**Exercise prompt:**
For this exercise, reproduce the entries below exactly, but only from the line containing "the silver left" through the line containing "Would you be able to pick out the light", both included.

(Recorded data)
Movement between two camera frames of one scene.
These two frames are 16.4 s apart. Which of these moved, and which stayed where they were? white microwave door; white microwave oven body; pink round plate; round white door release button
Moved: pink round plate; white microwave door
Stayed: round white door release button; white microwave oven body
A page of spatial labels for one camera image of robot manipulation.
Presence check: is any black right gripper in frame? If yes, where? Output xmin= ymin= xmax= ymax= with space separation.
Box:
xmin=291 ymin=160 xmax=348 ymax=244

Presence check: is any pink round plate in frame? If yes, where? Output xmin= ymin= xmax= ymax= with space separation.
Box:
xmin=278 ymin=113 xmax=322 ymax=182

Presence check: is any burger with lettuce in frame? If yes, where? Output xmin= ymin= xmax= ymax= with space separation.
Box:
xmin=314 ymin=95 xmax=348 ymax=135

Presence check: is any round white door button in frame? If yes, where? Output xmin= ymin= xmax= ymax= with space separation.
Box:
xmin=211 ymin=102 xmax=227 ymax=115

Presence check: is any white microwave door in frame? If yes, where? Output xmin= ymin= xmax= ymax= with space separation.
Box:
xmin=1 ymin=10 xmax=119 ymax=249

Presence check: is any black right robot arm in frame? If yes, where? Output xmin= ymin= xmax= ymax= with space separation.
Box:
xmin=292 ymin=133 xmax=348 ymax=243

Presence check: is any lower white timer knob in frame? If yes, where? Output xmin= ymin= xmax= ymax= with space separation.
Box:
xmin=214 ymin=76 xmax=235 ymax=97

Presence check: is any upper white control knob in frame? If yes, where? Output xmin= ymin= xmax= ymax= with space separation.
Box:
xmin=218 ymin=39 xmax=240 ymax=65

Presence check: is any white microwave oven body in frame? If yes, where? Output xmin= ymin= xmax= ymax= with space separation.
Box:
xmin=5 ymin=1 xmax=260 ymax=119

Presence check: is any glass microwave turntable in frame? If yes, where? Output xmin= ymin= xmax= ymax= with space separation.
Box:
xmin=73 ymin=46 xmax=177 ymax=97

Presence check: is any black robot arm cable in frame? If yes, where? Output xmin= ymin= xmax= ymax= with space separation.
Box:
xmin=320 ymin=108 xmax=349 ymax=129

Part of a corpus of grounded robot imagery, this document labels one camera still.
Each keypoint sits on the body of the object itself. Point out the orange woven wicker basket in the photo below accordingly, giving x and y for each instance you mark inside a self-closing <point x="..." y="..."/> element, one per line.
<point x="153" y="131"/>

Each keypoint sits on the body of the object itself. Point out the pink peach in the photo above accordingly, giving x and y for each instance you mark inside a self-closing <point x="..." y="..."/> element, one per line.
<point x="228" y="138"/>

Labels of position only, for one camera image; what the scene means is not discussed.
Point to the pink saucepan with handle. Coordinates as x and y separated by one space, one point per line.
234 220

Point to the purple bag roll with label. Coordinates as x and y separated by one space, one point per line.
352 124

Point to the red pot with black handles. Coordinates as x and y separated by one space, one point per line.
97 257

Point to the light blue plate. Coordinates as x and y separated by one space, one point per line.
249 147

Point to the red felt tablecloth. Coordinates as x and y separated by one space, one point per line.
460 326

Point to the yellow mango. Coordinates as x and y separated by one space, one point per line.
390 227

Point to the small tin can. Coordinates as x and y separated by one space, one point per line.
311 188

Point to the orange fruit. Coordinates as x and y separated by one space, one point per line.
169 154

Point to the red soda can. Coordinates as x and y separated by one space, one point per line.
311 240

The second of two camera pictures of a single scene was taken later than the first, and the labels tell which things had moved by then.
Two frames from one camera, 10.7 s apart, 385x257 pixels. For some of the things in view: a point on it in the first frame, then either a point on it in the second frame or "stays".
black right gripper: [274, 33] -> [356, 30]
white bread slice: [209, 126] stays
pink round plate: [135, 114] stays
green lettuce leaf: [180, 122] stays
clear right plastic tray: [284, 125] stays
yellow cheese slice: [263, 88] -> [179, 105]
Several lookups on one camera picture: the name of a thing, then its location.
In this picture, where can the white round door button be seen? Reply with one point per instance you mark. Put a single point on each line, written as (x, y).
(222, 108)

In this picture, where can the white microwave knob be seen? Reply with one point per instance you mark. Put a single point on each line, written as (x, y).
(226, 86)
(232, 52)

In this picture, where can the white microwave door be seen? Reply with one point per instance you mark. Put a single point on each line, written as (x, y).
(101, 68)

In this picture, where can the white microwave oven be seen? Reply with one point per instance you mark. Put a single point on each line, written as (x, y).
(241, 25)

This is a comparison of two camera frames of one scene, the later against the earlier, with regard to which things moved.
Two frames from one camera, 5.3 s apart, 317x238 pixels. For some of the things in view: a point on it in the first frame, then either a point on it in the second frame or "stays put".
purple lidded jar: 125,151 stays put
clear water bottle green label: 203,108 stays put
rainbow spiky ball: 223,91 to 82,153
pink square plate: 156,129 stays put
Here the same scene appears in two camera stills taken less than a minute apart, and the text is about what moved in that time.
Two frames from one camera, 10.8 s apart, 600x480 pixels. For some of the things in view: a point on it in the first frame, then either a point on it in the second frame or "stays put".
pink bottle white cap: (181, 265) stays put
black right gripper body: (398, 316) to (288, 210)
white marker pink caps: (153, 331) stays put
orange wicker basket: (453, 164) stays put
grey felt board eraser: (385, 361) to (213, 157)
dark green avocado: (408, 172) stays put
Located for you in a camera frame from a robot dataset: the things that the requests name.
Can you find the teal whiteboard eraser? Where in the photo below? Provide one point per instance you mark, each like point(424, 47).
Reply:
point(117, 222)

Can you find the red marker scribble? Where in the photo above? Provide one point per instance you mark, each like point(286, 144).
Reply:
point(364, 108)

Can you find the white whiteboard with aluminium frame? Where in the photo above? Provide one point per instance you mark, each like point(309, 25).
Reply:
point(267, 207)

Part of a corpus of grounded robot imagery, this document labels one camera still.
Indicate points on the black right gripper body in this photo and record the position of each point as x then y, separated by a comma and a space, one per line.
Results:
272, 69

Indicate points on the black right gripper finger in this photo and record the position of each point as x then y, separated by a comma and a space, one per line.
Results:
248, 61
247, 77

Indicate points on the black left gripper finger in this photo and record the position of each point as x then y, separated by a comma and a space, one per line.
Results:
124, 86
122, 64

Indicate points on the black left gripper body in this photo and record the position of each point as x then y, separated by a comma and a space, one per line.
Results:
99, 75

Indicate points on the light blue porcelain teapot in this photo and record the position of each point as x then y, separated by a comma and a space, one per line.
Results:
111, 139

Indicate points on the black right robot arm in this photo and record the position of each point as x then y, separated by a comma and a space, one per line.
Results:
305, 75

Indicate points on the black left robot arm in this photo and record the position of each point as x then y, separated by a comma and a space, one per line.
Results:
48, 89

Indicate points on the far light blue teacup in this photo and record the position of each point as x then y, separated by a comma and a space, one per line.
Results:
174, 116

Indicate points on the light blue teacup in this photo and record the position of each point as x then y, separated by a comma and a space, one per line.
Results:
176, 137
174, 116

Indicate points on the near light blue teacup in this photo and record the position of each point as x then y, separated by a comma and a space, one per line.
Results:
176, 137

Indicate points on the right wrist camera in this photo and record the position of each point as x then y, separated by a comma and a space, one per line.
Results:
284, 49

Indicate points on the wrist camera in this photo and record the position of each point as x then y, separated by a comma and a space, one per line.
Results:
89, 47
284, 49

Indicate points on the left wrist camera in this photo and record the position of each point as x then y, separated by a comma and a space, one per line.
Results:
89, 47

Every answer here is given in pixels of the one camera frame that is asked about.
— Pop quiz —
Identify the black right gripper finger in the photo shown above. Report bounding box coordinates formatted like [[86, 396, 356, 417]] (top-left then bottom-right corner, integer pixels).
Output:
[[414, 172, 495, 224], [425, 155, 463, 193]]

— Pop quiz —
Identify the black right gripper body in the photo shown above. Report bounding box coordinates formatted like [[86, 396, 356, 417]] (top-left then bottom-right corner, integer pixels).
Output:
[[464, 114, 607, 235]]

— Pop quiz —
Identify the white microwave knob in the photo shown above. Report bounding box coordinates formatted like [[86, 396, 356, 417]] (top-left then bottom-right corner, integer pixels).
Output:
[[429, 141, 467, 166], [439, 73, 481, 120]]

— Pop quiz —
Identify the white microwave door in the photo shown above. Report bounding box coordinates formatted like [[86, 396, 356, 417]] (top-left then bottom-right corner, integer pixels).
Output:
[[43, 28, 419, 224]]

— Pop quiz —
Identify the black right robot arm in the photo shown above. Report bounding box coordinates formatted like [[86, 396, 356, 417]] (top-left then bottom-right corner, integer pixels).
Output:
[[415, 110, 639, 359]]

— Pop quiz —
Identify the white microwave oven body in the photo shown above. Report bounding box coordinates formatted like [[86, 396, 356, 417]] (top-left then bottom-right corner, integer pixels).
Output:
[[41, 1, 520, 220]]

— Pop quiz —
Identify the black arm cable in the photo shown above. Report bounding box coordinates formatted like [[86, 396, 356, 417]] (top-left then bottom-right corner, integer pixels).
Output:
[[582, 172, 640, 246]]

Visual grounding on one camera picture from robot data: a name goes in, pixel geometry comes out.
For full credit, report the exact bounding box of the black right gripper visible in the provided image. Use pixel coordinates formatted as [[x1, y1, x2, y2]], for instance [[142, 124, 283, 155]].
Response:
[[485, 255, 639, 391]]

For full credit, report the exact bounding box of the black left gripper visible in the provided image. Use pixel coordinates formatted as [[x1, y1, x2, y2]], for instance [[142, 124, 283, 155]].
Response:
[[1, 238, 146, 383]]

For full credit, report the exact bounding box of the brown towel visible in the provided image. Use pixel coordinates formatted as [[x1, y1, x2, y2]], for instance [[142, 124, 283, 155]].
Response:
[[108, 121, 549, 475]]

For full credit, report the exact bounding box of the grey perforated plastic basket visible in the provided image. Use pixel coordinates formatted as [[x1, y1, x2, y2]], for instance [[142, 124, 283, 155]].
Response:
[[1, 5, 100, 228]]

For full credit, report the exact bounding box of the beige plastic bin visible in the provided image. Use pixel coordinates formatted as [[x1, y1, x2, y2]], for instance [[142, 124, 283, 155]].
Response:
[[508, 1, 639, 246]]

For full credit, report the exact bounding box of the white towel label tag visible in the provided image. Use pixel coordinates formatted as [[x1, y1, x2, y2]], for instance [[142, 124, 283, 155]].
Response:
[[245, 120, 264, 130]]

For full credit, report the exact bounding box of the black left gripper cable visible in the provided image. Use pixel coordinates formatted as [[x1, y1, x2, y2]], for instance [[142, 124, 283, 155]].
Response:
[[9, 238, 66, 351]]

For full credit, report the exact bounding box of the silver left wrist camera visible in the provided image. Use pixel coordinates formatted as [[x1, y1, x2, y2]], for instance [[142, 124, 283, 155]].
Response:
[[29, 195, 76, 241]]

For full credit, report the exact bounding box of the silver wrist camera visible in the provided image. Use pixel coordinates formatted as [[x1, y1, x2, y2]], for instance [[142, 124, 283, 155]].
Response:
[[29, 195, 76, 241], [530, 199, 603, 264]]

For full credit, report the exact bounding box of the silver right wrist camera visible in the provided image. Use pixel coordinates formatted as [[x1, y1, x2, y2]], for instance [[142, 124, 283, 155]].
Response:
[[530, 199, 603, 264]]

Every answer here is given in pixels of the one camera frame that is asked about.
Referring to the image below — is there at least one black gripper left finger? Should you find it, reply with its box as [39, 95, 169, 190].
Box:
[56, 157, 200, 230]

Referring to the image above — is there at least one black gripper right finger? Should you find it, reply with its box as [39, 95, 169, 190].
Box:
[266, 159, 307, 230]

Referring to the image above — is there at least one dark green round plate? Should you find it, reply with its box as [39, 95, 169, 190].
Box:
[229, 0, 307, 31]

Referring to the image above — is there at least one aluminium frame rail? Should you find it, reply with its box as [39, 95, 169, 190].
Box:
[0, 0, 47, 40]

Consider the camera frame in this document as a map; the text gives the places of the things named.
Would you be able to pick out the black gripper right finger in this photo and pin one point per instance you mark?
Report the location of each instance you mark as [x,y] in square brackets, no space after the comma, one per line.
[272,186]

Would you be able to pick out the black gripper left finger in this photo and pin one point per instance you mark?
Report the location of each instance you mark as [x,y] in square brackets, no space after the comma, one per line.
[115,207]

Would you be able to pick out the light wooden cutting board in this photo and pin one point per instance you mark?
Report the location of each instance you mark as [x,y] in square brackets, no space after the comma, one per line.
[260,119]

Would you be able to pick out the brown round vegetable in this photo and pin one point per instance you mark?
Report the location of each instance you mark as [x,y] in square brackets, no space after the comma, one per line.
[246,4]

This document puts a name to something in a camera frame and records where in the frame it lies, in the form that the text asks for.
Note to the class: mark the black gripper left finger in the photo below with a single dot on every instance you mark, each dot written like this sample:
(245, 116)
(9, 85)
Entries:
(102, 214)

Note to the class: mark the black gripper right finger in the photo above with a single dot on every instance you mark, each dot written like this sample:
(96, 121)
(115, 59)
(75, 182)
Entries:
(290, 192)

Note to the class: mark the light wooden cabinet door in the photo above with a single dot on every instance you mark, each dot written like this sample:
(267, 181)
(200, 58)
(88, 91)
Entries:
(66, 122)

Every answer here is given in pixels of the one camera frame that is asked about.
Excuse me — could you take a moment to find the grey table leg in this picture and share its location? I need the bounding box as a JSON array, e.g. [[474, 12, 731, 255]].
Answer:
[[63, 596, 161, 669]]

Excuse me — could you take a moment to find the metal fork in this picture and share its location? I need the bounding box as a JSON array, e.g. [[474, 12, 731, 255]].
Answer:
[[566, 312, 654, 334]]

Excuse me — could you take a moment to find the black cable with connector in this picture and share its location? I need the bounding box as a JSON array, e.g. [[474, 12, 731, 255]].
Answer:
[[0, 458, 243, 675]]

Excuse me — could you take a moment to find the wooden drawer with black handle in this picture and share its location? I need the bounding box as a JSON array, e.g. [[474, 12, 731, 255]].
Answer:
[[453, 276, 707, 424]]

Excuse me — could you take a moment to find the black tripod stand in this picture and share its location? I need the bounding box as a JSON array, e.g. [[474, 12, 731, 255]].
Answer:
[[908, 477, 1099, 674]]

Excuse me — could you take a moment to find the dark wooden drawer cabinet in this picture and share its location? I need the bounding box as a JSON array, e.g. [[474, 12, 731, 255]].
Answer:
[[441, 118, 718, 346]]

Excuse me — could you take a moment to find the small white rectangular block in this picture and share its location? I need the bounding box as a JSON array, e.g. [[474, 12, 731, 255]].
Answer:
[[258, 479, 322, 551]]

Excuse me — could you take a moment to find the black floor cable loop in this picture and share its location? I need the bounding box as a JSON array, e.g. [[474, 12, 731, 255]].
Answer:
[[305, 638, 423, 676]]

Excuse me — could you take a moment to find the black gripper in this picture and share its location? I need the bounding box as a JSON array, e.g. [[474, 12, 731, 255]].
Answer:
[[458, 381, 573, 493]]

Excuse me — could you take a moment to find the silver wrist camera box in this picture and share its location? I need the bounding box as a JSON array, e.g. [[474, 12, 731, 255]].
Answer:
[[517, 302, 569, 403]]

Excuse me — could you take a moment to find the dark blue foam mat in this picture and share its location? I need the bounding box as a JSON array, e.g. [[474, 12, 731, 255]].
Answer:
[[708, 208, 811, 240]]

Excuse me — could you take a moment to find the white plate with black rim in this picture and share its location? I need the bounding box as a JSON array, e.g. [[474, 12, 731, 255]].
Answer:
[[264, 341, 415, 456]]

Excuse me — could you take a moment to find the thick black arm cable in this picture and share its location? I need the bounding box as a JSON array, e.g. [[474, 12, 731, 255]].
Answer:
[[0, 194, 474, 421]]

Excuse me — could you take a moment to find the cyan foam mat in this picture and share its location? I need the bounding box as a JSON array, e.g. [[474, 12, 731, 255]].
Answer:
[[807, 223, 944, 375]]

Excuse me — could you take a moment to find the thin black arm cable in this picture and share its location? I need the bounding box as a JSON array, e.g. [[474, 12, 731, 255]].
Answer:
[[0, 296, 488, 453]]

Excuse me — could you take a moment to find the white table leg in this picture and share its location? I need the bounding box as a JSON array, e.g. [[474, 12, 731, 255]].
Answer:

**Output of the task:**
For full credit, report the exact bounding box of the silver left wrist camera visible in the provided image. Use pixel coordinates formatted as [[x1, y1, x2, y2]], for instance [[142, 124, 283, 155]].
Response:
[[29, 195, 76, 241]]

For full credit, report the exact bounding box of the silver wrist camera visible in the provided image. Use pixel coordinates formatted as [[x1, y1, x2, y2]], for instance [[142, 124, 283, 155]].
Response:
[[29, 195, 76, 241], [530, 199, 603, 264]]

For full credit, report the exact bounding box of the silver right wrist camera visible in the provided image. Use pixel coordinates formatted as [[x1, y1, x2, y2]], for instance [[142, 124, 283, 155]].
Response:
[[530, 199, 603, 264]]

Every answer here is given in pixels of the one camera frame that is asked about.
Referring to the image below — is there at least one black gripper left finger? Should you find it, reply with its box as [39, 95, 169, 190].
Box:
[56, 157, 200, 230]

Referring to the image above — is there at least one black gripper right finger? Should you find it, reply with its box as [39, 95, 169, 190].
Box:
[266, 159, 307, 230]

Referring to the image above — is there at least one dark green round plate? Should you find it, reply with its box as [39, 95, 169, 190].
Box:
[229, 0, 307, 31]

Referring to the image above — is there at least one aluminium frame rail? Should you find it, reply with its box as [39, 95, 169, 190].
Box:
[0, 0, 47, 40]

Consider the camera frame in this document as a map; the text gives the places of the things named.
Would you be able to pick out the black gripper right finger in this photo and pin one point per instance you mark?
Report the location of each instance you mark as [x,y] in square brackets, no space after the comma, one per line.
[272,186]

Would you be able to pick out the black gripper left finger in this photo and pin one point per instance you mark?
Report the location of each instance you mark as [x,y] in square brackets, no space after the comma, one per line.
[115,207]

Would you be able to pick out the light wooden cutting board in this photo and pin one point per instance you mark?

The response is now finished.